Collecting legacy debts – even debt you may not be legally responsible for – is becoming a highly profitable venture. Companies purchase these “junk debts” for pennies on the dollar and then go after the people they think are most likely to pony up. A phone call can turn into badgering, harassment, threats to sue, and other inappropriate and sometimes illegal actions. If you find yourself talking to a collector about a debt that’s “come back to life”, here’s how to make sure your rights aren’t violated.
Do not acknowledge the debt. If you’re not sure whether you owe the debt, don’t say anything that could indicate that the debt is yours, and do NOT agree to make any kind of payment. Doing this can give the company the legal right to collect.
Don’t fall for any traps.
- illegally “re-aging” debts (reporting the old debt to the credit bureaus as if it’s new)
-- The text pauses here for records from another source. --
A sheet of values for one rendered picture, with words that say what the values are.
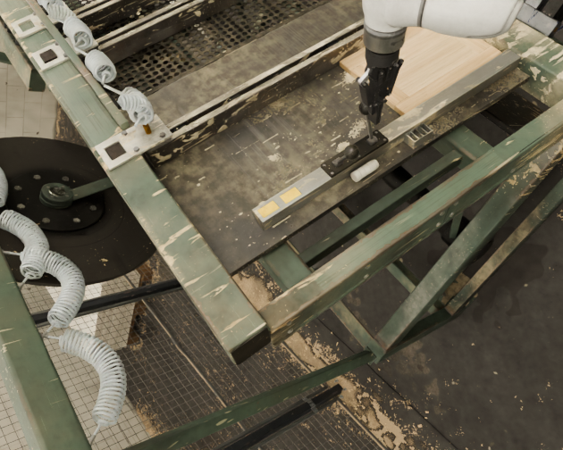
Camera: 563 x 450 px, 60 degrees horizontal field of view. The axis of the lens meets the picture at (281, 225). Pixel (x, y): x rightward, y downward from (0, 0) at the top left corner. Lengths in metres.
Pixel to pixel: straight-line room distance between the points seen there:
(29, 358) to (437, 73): 1.39
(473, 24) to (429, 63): 0.66
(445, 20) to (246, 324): 0.71
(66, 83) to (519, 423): 2.62
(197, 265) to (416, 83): 0.88
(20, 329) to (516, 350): 2.28
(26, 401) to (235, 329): 0.55
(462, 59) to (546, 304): 1.43
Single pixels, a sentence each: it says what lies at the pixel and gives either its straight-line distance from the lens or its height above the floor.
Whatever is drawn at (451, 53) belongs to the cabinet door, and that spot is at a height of 0.98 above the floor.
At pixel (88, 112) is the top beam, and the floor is 1.88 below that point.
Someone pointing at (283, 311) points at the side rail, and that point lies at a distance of 1.10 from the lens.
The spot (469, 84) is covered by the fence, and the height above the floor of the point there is 1.07.
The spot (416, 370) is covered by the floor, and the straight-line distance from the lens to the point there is 3.19.
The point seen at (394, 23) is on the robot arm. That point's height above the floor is 1.63.
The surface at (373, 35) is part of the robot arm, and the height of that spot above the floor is 1.62.
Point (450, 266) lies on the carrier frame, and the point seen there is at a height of 0.79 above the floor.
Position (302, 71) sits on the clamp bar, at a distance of 1.56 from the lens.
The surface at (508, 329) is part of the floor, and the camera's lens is 2.83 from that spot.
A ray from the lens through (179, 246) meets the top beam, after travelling 1.16.
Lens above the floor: 2.50
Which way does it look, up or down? 44 degrees down
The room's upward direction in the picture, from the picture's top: 101 degrees counter-clockwise
- promising to wipe off a red check mark on a credit report
- bait-and-switch credit card offers (they tack on the balance of the zombie debt)
Get it in writing. Ask for proof that you owe the debt, like the credit card agreement you originally signed, along with an account history. If they don’t have that proof then they don’t have the right to take action against you. Keep repeating: “I want to see evidence of this debt in writing. I do not acknowledge this debt.”
Check the statute of limitations to make sure you’re not responsible for the debt anymore. The statute of limitations essentially defines how much time you can go without paying a debt before a collector’s right to collect through the court system expires. Every state in the US has different rules and exceptions regarding when the time period officially begins, how long it lasts, and what can “revive” the statutory period, so you really do need to check the laws or consult an attorney in your own state.
Write a letter explaining that you are not responsible for the debt, you do NOT acknowledge it, and you demand they stop harassing you or you will take legal action. If you’ve done your homework and you know that you are not responsible for the debt (such as if your statute of limitations expired and you don’t meet the criteria in your state for extending it, or you declared bankruptcy), send them a letter through certified mail and get a return receipt.
Watch your credit report carefully. Collectors might try to report the debt or taint your credit history. As mentioned earlier, collectors could post an old debt as if it’s new, or lie about the date of delinquency (in an attempt to start a new statutory period). Dispute any questionable entries with the credit bureau and the agency.